さつまいもが健康に良いとされる理由は?
さつまいもにはどのような栄養が含まれているのか?
糖質が多いので、ダイエットには不向きと思われている方も多いですが、便秘を改善する働きやむくみを解消する作用も期待できます。
ここでは、さつまいもから得られる健康効果を紹介していきます。
むくみ解消と血圧を下げる効果
むくみの原因になるナトリウムを、身体の外に排出する働きをしてくれるのがカリウムです。
サツマイモのカリウム含有量は、100gあたり約470mgと言われています。
これは、精白米100gあたりカリウム含有量約88mgと比較すると、およそ5.4倍。
また、カリウムは血圧を低下させる効果が報告されているので、高血圧の予防に効果が期待できます。
食物繊維で便秘を解消
みなさんご存じの通り、さつまいもには食物繊維が豊富に含まれています。
およそ100gあたり3~4g程度、大きいものだと1本500g程度になるさつまいももありますが、そうすると1本あたり約20gとなります。
実はこの量は1日の目標摂取量に匹敵する量。
それを1本のさつまいもで補えることになります。
また、さつまいもに多く含まれている*ヤラピンとの相乗効果で、腸の働きを整えて、より便秘解消作用が期待できます。
*ヤラピン
サツマイモを切ると断面から滲み出るミルク状の白い液体は“ヤラピン”と呼ばれ、 サツマイモにしか含まれず、 胃の粘膜を保護したり、排便をスムーズにする効果があると言われています。
ビタミンÇによる抗酸化作用
人間の身体は酸化すると、身体の老化や血管の老化が進んだり、シミやしわ肌荒れなどの肌のトラブルが起こったりします。
さつまいもに含まれるビタミンCにはこの酸化を抑制する働きが期待できます。
熱に弱いとされているビタミンCですが、さつまいもの場合は調理の際にでんぷん質が糊化し、膜を作ってビタミンCを保護するため、加熱しても壊れにくいという長所があります。
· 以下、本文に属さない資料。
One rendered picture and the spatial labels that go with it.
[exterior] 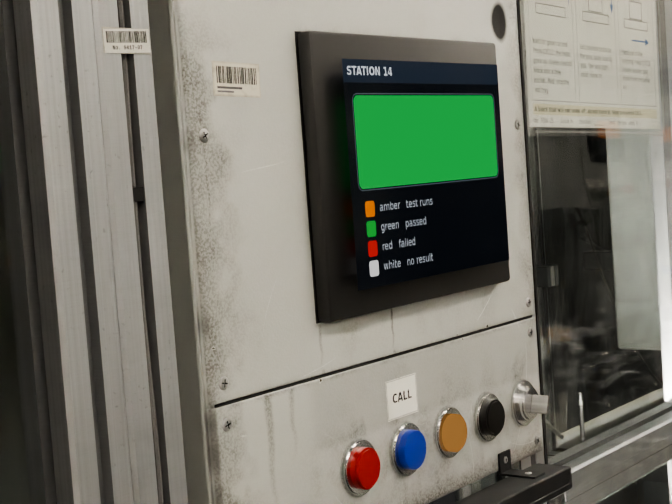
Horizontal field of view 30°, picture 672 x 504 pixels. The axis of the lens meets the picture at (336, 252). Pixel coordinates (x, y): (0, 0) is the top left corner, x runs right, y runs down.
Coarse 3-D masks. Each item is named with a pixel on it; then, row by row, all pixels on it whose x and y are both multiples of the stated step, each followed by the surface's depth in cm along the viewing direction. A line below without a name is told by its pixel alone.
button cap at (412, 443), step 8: (408, 432) 94; (416, 432) 94; (400, 440) 94; (408, 440) 94; (416, 440) 94; (424, 440) 95; (400, 448) 94; (408, 448) 94; (416, 448) 94; (424, 448) 95; (400, 456) 94; (408, 456) 94; (416, 456) 94; (424, 456) 95; (408, 464) 94; (416, 464) 94
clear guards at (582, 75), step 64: (576, 0) 121; (640, 0) 133; (576, 64) 121; (640, 64) 132; (576, 128) 120; (640, 128) 132; (576, 192) 120; (640, 192) 132; (576, 256) 120; (640, 256) 132; (576, 320) 120; (640, 320) 131; (576, 384) 120; (640, 384) 131; (576, 448) 119; (640, 448) 131
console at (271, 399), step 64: (192, 0) 78; (256, 0) 82; (320, 0) 88; (384, 0) 94; (448, 0) 101; (512, 0) 109; (192, 64) 77; (256, 64) 82; (320, 64) 86; (512, 64) 109; (192, 128) 77; (256, 128) 82; (320, 128) 86; (512, 128) 109; (192, 192) 78; (256, 192) 82; (320, 192) 86; (512, 192) 109; (192, 256) 78; (256, 256) 82; (320, 256) 86; (512, 256) 108; (192, 320) 80; (256, 320) 82; (320, 320) 87; (384, 320) 93; (448, 320) 100; (512, 320) 109; (192, 384) 81; (256, 384) 82; (320, 384) 87; (384, 384) 93; (448, 384) 100; (512, 384) 108; (192, 448) 81; (256, 448) 82; (320, 448) 87; (384, 448) 93; (448, 448) 98; (512, 448) 108
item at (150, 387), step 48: (96, 0) 73; (144, 0) 76; (96, 48) 73; (144, 96) 76; (144, 144) 76; (144, 192) 76; (144, 240) 76; (144, 288) 76; (144, 336) 75; (144, 384) 75; (144, 432) 75; (144, 480) 75
ですので、焼き芋にして食べたとしてもこのビタミンCの効果は損なわれずに摂取することができます。
ダイエット中のさつまいもの食べ方とポイント
さつまいもでダイエットの効果が得られる一般的な食べ方は、ごはんやパンなどの主食をさつまいもに置き換えることです。
調味料から余分なカロリーを摂らないよう、焼きいもとして食べるのが一般的です。
さつまいもはごはんやパンより消化に時間がかかるのと、同量で比較するとカロリーが低いことから、カロリーコントロールに役立つと考えられています。
また、さつまいもをおやつ代わりに間食として食べるのもおすすめ。
栄養バランスのよい食事を規則正しく摂ったうえで、小腹が空いたら、おやつ代わりにさつまいもを食べㇽのが良いといわれています。
皮ごと食べる
特にダイエットをしている方は、さつまいもを皮ごと食べると効果的です。
さつまいもの皮には、食物繊維を始めダイエットに役立つ成分が豊富に含まれているので無駄にしないようにしましょう。
抗酸化作用もあり、老化対策に役立つ「アントシアニン」は、さつまいもの皮の色素です。整腸作用がある「ヤラピン」は、皮の周辺に豊富に含まれています。
冷やして食べる
寒い冬に熱々の焼きいもはとてもおいしいのですが、ダイエット中はさつまいもを冷やして食べるのがおすすめです。
さつまいもを冷やすと、でんぷんの一部が老化して*レジスタントスターチに変化します。再加熱しても、増えたレジスタントスターチの量は減少しません。
レジスタントスターチは小腸で消化されずに大腸に届き、腸内細菌のエサとなるため、腸内環境を整えるのに役立ちます。
また、食後血糖値の急上昇を抑えることが最近では知られるようになりました。
*レジスタントスターチ
穀類やイモ類、豆類などに含まれている、分解・吸収されにくい性質のデンプンのこと。
普段の食生活で何気なく摂取している成分です。
消化酵素で分解されない成分としてよく知られているのは食物繊維ですが、大腸に流入する難消化性の繊維質としては、レジスタントスターチのほうが多いと言われています。
食べる量には注意が必要
さつまいもには食物繊維やビタミンが豊富に含まれていますが、当然食べ過ぎには注意が必要です。
さつまいも100gあたりのカロリーは127kcal、糖質量は30.3gです。
カロリーや糖質を摂り過ぎないよう、一日に食べる目安量を守ってください。
また、さつまいもダイエットをおこなう際は、なるべく調味料を使わないようにしましょう。
とくに、高カロリーなバターや油、高糖質な砂糖を使用するスイートポテトなどは避けてください。